In a statement published after the meeting, leader of the council Cllr Ian Ward said: “The people of Birmingham want us to resolve the waste collection dispute as quickly as possible and cabinet members agreed a way forward, but unfortunately Cllr Mahmood changed his mind and was subsequently unwilling to support that way forward.
“I thank Cllr Mahmood for his efforts over the last four years, but being in the Cabinet requires collective responsibility, respect for the respective roles of officers and members, and the courage to take tough decisions in the interests of those we serve.
“Our focus now is to test our legal advice and seek a resolution to this dispute through binding arbitration at ACAS.”
Unite assistant general secretary Howard Beckett said: “We would urge the council to rethink and start meaningfully engaging with Unite over an offer to resolve this dispute otherwise we will be forced to escalate our industrial action to strike action.
“If not resolved the people of Birmingham will not forgive the council for this dispute.”
As a result of the ongoing action, Birmingham council has adopted contingency plans which will see the council move to fortnightly collections for residual waste from a weekly service. Weekly recycling collection services will be maintained ‘where possible’ the council has said.

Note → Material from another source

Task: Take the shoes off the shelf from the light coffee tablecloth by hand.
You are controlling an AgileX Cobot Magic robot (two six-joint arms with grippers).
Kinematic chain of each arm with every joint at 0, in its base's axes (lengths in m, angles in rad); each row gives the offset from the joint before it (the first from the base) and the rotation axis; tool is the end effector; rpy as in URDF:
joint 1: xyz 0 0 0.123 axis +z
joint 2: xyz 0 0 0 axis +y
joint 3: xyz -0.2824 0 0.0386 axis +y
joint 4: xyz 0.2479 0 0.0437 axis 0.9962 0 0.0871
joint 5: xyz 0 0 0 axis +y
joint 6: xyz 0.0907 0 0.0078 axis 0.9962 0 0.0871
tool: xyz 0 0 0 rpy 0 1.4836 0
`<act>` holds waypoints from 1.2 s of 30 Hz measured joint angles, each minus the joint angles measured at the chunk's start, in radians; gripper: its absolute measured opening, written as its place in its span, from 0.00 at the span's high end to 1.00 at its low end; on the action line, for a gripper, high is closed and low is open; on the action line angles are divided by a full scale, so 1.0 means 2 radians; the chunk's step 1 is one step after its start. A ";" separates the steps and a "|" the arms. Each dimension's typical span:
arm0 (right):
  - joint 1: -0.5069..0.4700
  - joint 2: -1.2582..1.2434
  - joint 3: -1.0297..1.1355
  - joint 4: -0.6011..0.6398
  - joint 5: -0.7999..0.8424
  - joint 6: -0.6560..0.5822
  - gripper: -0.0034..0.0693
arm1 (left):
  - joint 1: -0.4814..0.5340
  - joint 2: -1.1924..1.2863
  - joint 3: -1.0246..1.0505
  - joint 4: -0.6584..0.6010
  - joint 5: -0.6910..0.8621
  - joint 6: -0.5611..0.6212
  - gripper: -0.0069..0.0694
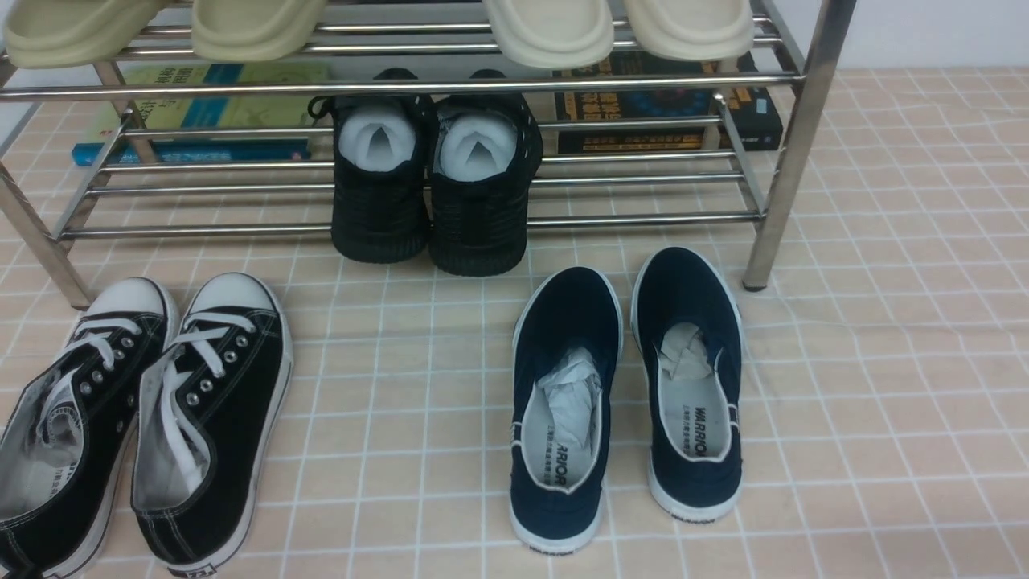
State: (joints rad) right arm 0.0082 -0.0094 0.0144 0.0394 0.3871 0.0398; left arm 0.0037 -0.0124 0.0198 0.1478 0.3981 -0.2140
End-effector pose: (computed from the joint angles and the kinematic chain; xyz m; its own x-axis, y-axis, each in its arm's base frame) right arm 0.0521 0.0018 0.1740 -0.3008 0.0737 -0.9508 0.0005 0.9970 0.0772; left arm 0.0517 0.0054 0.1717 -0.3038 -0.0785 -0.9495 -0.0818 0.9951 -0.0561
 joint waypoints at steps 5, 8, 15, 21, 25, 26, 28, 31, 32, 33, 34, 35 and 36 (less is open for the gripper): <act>0.000 0.000 0.000 0.000 0.000 0.000 0.62 | 0.000 0.000 0.000 -0.006 0.000 0.008 0.85; 0.000 0.000 0.000 0.000 0.000 0.000 0.62 | 0.000 0.000 0.000 -0.008 0.000 0.008 0.85; 0.000 0.000 0.000 0.000 0.000 0.000 0.62 | 0.000 0.000 0.000 -0.009 0.000 0.008 0.84; 0.000 0.000 0.000 0.000 0.000 0.000 0.62 | 0.000 0.000 0.000 -0.009 -0.001 0.008 0.83; 0.000 0.000 0.000 0.000 0.000 0.000 0.62 | 0.000 0.000 0.000 -0.009 -0.001 0.008 0.83; 0.000 0.000 0.000 0.000 0.000 0.000 0.62 | 0.000 0.000 0.000 -0.009 -0.001 0.008 0.82; 0.000 0.000 0.000 0.000 0.000 0.000 0.62 | 0.000 0.000 0.000 -0.009 -0.001 0.008 0.82; 0.000 0.000 0.000 0.000 0.000 0.000 0.62 | 0.000 0.000 0.000 -0.009 -0.001 0.008 0.82; 0.000 0.000 0.000 0.000 0.000 0.000 0.62 | 0.000 0.000 0.000 -0.009 -0.001 0.008 0.82; 0.000 0.000 0.000 0.000 0.000 0.000 0.62 | 0.000 0.000 0.000 -0.009 -0.001 0.008 0.82; 0.000 0.000 0.000 0.000 0.000 0.000 0.62 | 0.000 0.000 0.000 -0.009 -0.001 0.008 0.81; 0.000 0.000 0.000 0.000 0.000 0.000 0.62 | 0.000 0.000 0.000 -0.009 -0.001 0.008 0.81; 0.000 0.000 0.000 0.000 0.000 0.000 0.62 | 0.000 0.000 0.000 -0.009 -0.001 0.008 0.81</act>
State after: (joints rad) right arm 0.0082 -0.0094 0.0144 0.0394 0.3871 0.0398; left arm 0.0037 -0.0124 0.0198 0.1294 0.3961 -0.1977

A report to the cabinet suggested the action will cost “£350,000 per week for an initial 3 months”.
Extended opening hours of council-run HWRCs will also be introduced to help deal with the reduction in the kerbside service.
Also at yesterday’s meeting, the council voted in favour of entering into a five-year interim contract with Veolia for the treatment of its waste, after a previous decision on the contract was called in (see letsrecycle.com story).
The cabinet again voted in favour to move forward with the interim deal, which was put in place to allow “essential works” on the Tyseley energy from waste facility to take place. The report said that this is an “appropriate period” to allow the works and subsequent re-procurement process to take place.
The 25-year contract was initially signed in 1994.